第23話 第一師団長、貴族の娘になった元騎士団長を説教する
「全くギバさんは! だからあれ程、気をつけろ、と言ったじゃありませんか!」
リラの部屋で、アイラの怒声が響く。
朝食が終わり、部屋に戻されると、事の些末を聞いたアイラから早速説教を受けた。
「今回は事なきを得ましたが、もしこれでラルー様にリラ様じゃないとバレたら早速作戦が台無し!」
「…………」
「しかもリラ様の身体であんな重い剣を持ったんですか!?
そんな危険な……!
万が一、リラ様の身体にお怪我でもさせたら! あーもうっ!」
「…………」
「あの~」
顔を真っ赤にさせているアイラの前でリラが恐る恐る手を上げた。
「私も悪かったんです。もうちょっと強く止めていれば、こんなことには」
「いいえ!」
アイラは思いっきり首を振った。
「リラ様は悪くありません! ちょっと注意していれば、ギバさんなら防げたことなんですから!」
「…………」
「……ちょっと聞いています!?」
アイラの怒声が響く中、ギバは何も発することなくただ椅子に座っていた。
その様子にアイラは苛立ちを隠さず詰問したが、ギバは何か考え事をするようにただ黙って組んだ指を眺めていた。
騎士団時代のことをアイラは思い出して、苛立ちは鳴りを潜めた。
ギバが考え事をする時の癖。騎士団時代によく見ていた光景だった。重大な局面で、よく指を組んでじっと考え込んでいた。

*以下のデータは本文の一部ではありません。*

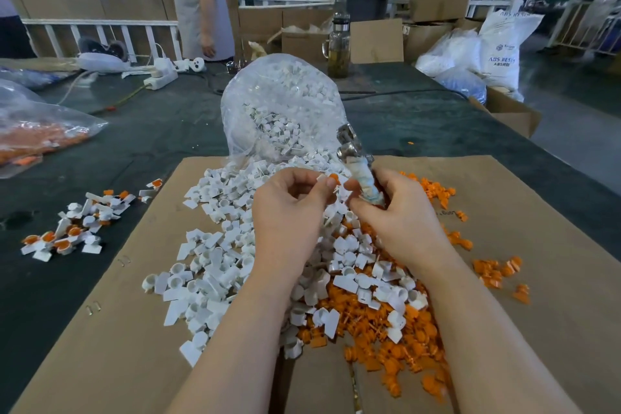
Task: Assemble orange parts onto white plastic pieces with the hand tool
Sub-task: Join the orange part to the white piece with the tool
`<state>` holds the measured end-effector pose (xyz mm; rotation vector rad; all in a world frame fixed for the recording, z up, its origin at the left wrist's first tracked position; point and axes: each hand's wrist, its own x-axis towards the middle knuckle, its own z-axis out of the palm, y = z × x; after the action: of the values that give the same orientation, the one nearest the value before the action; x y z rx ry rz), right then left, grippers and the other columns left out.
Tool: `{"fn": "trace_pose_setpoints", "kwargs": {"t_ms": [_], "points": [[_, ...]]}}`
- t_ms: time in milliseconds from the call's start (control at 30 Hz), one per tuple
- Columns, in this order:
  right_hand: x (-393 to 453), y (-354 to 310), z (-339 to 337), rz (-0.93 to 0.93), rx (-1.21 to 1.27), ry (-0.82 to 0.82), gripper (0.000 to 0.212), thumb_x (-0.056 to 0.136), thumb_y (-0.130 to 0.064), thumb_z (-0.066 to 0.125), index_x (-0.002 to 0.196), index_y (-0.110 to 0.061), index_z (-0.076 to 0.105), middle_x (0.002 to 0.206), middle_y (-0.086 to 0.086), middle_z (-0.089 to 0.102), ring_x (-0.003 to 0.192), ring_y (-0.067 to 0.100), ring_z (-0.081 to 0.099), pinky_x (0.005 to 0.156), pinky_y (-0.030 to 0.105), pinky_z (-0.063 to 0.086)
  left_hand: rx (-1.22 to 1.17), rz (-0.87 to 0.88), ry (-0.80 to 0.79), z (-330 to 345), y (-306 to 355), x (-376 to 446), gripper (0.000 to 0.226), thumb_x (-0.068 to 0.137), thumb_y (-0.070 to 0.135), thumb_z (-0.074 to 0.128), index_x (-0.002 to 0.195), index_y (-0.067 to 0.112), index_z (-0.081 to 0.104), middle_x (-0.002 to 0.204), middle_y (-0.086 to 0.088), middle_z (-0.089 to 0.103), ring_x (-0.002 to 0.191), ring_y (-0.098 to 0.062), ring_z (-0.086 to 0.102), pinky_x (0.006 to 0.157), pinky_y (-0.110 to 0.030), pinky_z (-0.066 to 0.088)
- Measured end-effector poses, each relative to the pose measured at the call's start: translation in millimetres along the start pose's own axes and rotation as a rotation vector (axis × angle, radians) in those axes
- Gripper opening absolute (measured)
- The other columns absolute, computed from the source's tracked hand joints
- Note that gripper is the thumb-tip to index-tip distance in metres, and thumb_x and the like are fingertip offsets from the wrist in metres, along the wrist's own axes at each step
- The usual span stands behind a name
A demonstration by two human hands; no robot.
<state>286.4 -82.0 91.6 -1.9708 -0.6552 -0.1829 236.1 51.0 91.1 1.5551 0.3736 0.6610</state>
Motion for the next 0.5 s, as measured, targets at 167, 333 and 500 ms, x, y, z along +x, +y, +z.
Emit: {"fn": "trace_pose_setpoints", "kwargs": {"t_ms": [167,333,500], "points": [[-1.5,3.6,-14.3,0.058,-0.002,-0.127,0.01,0.085,-0.015,0.068,0.095,-0.018,0.065,0.085,0.004,0.067,0.078,0.02,0.064,0.075,0.045,0.053,-0.144,0.0,0.003,-2.0,0.9,3.5,0.008,0.085,0.011,0.075,0.081,0.015,0.069,0.069,0.002,0.074,0.07,-0.014,0.074,0.066,-0.02,0.057],[-2.1,2.9,-16.3,0.039,-0.034,-0.255,0.012,0.085,-0.016,0.069,0.096,-0.014,0.065,0.086,0.009,0.065,0.076,0.025,0.062,0.075,0.049,0.049,-0.204,0.019,0.009,-2.8,1.5,4.2,0.008,0.086,0.009,0.074,0.082,0.012,0.068,0.068,0.002,0.072,0.067,-0.012,0.072,0.065,-0.018,0.055],[-1.6,2.1,-13.7,0.032,-0.038,-0.323,0.015,0.085,-0.015,0.068,0.098,-0.02,0.063,0.087,-0.004,0.065,0.076,0.01,0.061,0.071,0.031,0.05,-0.207,0.041,-0.01,-4.6,2.6,3.8,0.011,0.087,0.007,0.072,0.081,0.015,0.068,0.068,0.004,0.073,0.067,-0.01,0.071,0.064,-0.015,0.054]]}}
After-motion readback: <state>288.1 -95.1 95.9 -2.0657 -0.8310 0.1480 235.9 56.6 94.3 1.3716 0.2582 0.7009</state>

そして考えが纏まった後、発した数々の命令で、いくつもの事件を解決してきたのだった。
(何か気になることでもあったのだろうか?)
アイラは黙ってギバを見ていると、やがて、ギバは視線をリラの方に向けた。
「君の好きなものって何だ?」
「え?」
その質問にリラは戸惑いの声を発して、アイラは肩の力が抜けた。
(私の勘違いだったか……?)
しかし、ギバの顔は真剣そのもの。
眉間に皺を寄せ、鋭い視線でリラを見ていた。
「え……えっと」
その視線に不思議に思いつつリラは答えてみる。
「星や魔道具……あと、食べ物でしたら辛いものが好きです」
「……そうか」
そう言うとギバはまたしても組んだ指をじっと見た。
「あの……それが何か?」
不安げに尋ねるリラに、ギバは
「いや……なんでもない」
と席を立つ。
「それよりも、そろそろ座学の時間だったな」
貴族の娘とはいえ、リラはあまり暇な時間がない。
むしろ貴族の娘だからこそ、数々のことを学ばなければならない。
昨日は帰ってきたばかりということで、免除されていたが、実際にはほぼ毎日座学がある。

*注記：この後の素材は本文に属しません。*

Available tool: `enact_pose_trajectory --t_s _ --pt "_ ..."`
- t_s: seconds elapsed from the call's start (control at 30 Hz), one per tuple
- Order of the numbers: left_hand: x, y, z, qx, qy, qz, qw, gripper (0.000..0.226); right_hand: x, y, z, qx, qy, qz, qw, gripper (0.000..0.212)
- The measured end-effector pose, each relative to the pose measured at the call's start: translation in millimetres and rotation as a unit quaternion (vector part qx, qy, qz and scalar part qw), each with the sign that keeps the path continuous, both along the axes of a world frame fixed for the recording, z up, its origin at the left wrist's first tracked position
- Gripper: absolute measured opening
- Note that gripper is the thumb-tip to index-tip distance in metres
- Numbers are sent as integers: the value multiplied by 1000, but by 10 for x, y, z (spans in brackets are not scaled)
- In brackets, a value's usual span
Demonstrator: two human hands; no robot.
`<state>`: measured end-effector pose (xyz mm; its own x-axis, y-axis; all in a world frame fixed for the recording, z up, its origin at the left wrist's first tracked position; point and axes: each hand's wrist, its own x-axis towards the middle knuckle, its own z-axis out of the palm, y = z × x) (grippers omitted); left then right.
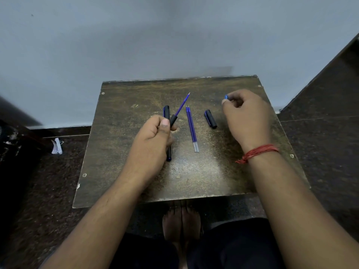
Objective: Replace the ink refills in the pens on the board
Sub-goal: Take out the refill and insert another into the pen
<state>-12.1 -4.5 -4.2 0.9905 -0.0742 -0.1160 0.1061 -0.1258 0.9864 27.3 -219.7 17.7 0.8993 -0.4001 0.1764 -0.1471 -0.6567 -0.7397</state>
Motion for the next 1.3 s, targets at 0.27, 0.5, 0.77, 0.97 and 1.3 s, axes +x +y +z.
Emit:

誘拐されたことにより座学に遅れがあるとも聞いていたから、今日から数日はかなり詰め込まれていると聞いていた。
「昼食後はラルーとの茶会。その後はフォードと馬で周辺の散歩と聞いている」
更には、娘をかなり可愛がっている両親の面倒も見なくてはならない。
リラの一日は実はかなり忙しい。
とはいえ、まだ話の途中なのに切り上げようとしているのにアイラは不満を感じる。
「ギバさん、話はまだ――」
「それと、今夜は流星群だったな?」
アイラの言葉を遮るようにギバは話を続ける。
「よく見えるところに案内してくれ。私の護衛から離れるわけにはいかないが、一緒に行く分には問題ないだろう?」
「!! ありがとうございます」
リラは嬉しさを隠しきれないと言った様子で礼を言った。
「護衛の任務があるから半ば諦めていました! ギバ様が自らおっしゃって頂くなんて!」
感激した様子で目を輝かせ、口角が上がっている。
その笑みを見た後、ギバは部屋を出ようと扉に向かった。
「ギバさん?」
アイラは呼び止めるが、ギバは止まらない。
そして、扉に手を掛けると、
「今朝は悪かったな。今後、気を付ける」
そう言って、ギバは部屋の外へ出ていった。